> _WHAT TO PRODUCE_
Transcribe the data underneath exactly, keeping every word in place.

[Start of Attachment]

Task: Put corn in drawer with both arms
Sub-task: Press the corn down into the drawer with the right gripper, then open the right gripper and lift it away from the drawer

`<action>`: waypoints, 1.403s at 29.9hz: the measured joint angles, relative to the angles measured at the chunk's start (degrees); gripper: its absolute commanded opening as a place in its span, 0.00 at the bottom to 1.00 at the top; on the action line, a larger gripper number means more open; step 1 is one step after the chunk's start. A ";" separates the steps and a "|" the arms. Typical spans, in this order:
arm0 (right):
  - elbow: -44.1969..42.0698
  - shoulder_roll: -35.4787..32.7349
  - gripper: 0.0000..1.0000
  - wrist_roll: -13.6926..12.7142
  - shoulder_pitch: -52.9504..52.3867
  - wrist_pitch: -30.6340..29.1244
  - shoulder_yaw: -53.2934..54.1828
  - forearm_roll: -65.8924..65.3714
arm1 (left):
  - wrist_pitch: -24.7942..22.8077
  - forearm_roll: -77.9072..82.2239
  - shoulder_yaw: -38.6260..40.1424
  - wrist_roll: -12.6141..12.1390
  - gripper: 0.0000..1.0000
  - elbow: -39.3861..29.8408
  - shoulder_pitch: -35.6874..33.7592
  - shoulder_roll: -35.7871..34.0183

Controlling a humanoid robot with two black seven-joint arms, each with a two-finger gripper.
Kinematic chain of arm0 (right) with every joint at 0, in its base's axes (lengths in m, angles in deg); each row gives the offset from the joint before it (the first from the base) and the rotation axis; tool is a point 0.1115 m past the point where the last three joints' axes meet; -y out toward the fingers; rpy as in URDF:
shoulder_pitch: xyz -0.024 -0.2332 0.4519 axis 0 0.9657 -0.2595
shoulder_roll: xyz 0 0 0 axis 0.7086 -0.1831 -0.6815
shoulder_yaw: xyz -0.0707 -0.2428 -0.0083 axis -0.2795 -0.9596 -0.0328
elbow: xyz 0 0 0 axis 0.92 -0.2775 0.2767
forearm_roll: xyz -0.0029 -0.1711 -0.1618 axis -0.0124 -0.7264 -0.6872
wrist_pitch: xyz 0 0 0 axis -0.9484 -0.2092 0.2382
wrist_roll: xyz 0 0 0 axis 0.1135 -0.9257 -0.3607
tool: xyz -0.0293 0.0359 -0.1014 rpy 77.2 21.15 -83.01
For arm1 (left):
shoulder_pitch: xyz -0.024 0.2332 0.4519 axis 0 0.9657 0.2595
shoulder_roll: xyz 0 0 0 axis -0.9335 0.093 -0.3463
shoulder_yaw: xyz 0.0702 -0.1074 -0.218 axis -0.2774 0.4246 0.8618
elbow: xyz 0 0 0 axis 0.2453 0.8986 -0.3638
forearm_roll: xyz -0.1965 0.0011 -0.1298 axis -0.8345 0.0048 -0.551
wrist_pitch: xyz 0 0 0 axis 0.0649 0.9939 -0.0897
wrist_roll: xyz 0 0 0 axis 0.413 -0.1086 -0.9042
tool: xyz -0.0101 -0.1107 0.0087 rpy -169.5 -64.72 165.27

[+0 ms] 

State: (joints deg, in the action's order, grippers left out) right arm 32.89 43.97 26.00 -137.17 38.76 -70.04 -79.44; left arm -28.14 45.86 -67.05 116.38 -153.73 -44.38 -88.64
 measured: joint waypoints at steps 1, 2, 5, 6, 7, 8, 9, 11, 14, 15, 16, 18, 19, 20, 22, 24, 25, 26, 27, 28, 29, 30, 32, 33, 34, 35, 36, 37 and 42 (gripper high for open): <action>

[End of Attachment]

> _RESPONSE BOX_
Task: Put corn in drawer with both arms
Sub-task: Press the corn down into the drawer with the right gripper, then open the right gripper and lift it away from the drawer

`<action>`: waypoints, 1.403s at 29.9hz: the measured joint angles, relative to the angles measured at the chunk's start (degrees); gripper: its absolute commanded opening as a place in its span, 0.00 at the bottom to 1.00 at the top; on the action line, a larger gripper number means more open; step 1 is one step after the chunk's start. A ";" separates the steps and a "|" the arms. Typical spans, in this order:
arm0 (right):
  - elbow: -44.1969..42.0698
  - shoulder_roll: -35.4787..32.7349
  - gripper: 0.0000..1.0000
  - wrist_roll: -13.6926..12.7142
  - shoulder_pitch: -52.9504..52.3867
  - wrist_pitch: -30.6340..29.1244
  - shoulder_yaw: -53.2934..54.1828
  - forearm_roll: -65.8924..65.3714
arm1 (left):
  - wrist_pitch: -24.7942..22.8077
  - forearm_roll: -77.9072..82.2239
  - shoulder_yaw: -38.6260..40.1424
  - wrist_roll: -12.6141..12.1390
  - gripper: 0.0000..1.0000
  - elbow: -39.3861..29.8408
  - shoulder_pitch: -35.6874..33.7592
  - shoulder_roll: -35.7871..34.0183

Controlling a humanoid robot with two black seven-joint arms, each with a two-finger gripper.
Kinematic chain of arm0 (right) with every joint at 0, in its base's axes (lengths in m, angles in deg); each row gives the offset from the joint before it (the first from the base) and the rotation axis; tool is a point 0.1115 m past the point where the last three joints' axes meet; -y out toward the fingers; rpy as in URDF:
shoulder_pitch: xyz -0.024 -0.2332 0.4519 axis 0 0.9657 -0.2595
shoulder_roll: xyz 0 0 0 axis 0.7086 -0.1831 -0.6815
shoulder_yaw: xyz -0.0707 -0.2428 -0.0083 axis -0.2795 -0.9596 -0.0328
elbow: xyz 0 0 0 axis 0.92 -0.2775 0.2767
forearm_roll: xyz -0.0029 -0.1711 -0.1618 axis -0.0124 -0.7264 -0.6872
wrist_pitch: xyz 0 0 0 axis -0.9484 -0.2092 0.2382
wrist_roll: xyz 0 0 0 axis 0.1135 -0.9257 -0.3607
tool: xyz -0.0293 0.0359 -0.1014 rpy 77.2 21.15 -83.01
For arm1 (left):
shoulder_pitch: xyz -0.024 0.2332 0.4519 axis 0 0.9657 0.2595
shoulder_roll: xyz 0 0 0 axis -0.9335 0.093 -0.3463
shoulder_yaw: xyz 0.0702 -0.1074 -0.218 axis -0.2774 0.4246 0.8618
elbow: xyz 0 0 0 axis 0.2453 0.8986 -0.3638
forearm_roll: xyz -0.1965 0.0011 -0.1298 axis -0.8345 0.0048 -0.551
wrist_pitch: xyz 0 0 0 axis 0.0649 0.9939 -0.0897
wrist_roll: xyz 0 0 0 axis 0.413 -0.1086 -0.9042
tool: xyz -0.0101 -0.1107 0.0087 rpy -169.5 -64.72 165.27

[+0 ms] 

State: (joints deg, in the action's order, grippers left out) right arm 32.89 43.97 26.00 -137.17 38.76 -70.04 -79.44; left arm -28.14 45.86 -67.05 116.38 -153.73 -44.38 -88.64
 measured: joint waypoints at steps 1, 2, 5, 6, 7, 8, 9, 11, 14, 15, 16, 18, 19, 20, 22, 24, 25, 26, 27, 28, 29, 30, 32, 33, 34, 35, 36, 37 and 42 (gripper high for open): <action>

There is nothing more to the answer.